Content starts

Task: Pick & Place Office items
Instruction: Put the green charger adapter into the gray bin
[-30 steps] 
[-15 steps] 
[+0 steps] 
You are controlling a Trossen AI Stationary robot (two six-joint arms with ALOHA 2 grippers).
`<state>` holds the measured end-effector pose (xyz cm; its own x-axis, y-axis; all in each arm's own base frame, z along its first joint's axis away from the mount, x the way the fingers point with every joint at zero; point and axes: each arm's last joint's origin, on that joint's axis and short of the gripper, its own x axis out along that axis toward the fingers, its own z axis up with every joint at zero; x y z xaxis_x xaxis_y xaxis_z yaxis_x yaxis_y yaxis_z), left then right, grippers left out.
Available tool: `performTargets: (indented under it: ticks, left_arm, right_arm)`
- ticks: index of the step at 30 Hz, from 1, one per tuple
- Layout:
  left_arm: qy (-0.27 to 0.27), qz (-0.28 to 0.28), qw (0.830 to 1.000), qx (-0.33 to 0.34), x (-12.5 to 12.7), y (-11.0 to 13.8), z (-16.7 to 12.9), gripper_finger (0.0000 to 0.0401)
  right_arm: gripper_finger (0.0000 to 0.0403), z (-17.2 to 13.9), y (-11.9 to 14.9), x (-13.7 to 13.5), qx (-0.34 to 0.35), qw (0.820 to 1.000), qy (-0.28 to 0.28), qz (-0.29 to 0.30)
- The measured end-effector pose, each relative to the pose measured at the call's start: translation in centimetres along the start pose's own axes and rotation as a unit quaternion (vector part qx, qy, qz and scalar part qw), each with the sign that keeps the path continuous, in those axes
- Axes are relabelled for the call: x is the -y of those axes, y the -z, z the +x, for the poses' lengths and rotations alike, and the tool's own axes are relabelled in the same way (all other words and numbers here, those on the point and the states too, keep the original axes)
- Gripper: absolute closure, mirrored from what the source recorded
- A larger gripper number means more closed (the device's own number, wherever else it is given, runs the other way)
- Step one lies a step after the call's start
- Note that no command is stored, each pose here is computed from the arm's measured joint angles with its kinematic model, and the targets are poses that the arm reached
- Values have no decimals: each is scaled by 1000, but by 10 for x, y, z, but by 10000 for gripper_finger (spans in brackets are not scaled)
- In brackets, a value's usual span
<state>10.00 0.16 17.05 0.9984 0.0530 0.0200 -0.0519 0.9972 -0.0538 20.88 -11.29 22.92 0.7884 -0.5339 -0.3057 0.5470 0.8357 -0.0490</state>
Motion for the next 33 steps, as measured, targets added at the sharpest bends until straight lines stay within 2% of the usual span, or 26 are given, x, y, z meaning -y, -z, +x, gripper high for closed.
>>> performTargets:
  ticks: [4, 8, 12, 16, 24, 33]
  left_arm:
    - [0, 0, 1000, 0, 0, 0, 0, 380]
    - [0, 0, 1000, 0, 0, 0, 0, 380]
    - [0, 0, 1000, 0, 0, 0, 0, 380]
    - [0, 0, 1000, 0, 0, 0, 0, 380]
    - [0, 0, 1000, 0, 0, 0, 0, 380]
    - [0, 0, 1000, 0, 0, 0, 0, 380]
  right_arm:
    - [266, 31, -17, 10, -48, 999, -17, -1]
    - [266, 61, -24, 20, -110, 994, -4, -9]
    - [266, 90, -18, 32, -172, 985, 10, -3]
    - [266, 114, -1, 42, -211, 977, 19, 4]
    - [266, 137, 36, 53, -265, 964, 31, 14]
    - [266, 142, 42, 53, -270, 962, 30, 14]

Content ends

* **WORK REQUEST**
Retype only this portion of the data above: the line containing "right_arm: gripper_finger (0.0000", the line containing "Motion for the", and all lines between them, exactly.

* **SOLUTION**
  right_arm: gripper_finger (0.0000 to 0.0403), z (-17.2 to 13.9), y (-11.9 to 14.9), x (-13.7 to 13.5), qx (-0.34 to 0.35), qw (0.820 to 1.000), qy (-0.28 to 0.28), qz (-0.29 to 0.30)
- The measured end-effector pose, each relative to the pose measured at the call's start: translation in centimetres along the start pose's own axes and rotation as a unit quaternion (vector part qx, qy, qz and scalar part qw), each with the sign that keeps the path continuous, in those axes
- Axes are relabelled for the call: x is the -y of those axes, y the -z, z the +x, for the poses' lengths and rotations alike, and the tool's own axes are relabelled in the same way (all other words and numbers here, those on the point and the states too, keep the original axes)
- Gripper: absolute closure, mirrored from what the source recorded
- A larger gripper number means more closed (the device's own number, wherever else it is given, runs the other way)
- Step one lies a step after the call's start
- Note that no command is stored, each pose here is computed from the arm's measured joint angles with its kinematic model, and the targets are poses that the arm reached
- Values have no decimals: each is scaled by 1000, but by 10 for x, y, z, but by 10000 for gripper_finger (spans in brackets are not scaled)
- In brackets, a value's usual span
<state>10.00 0.16 17.05 0.9984 0.0530 0.0200 -0.0519 0.9972 -0.0538 20.88 -11.29 22.92 0.7884 -0.5339 -0.3057 0.5470 0.8357 -0.0490</state>
Motion for the next 33 steps, as measured, targets added at the sharpest bends until straight lines stay within 2% of the usual span, or 26 are given, x, y, z meaning -y, -z, +x, gripper high for closed.

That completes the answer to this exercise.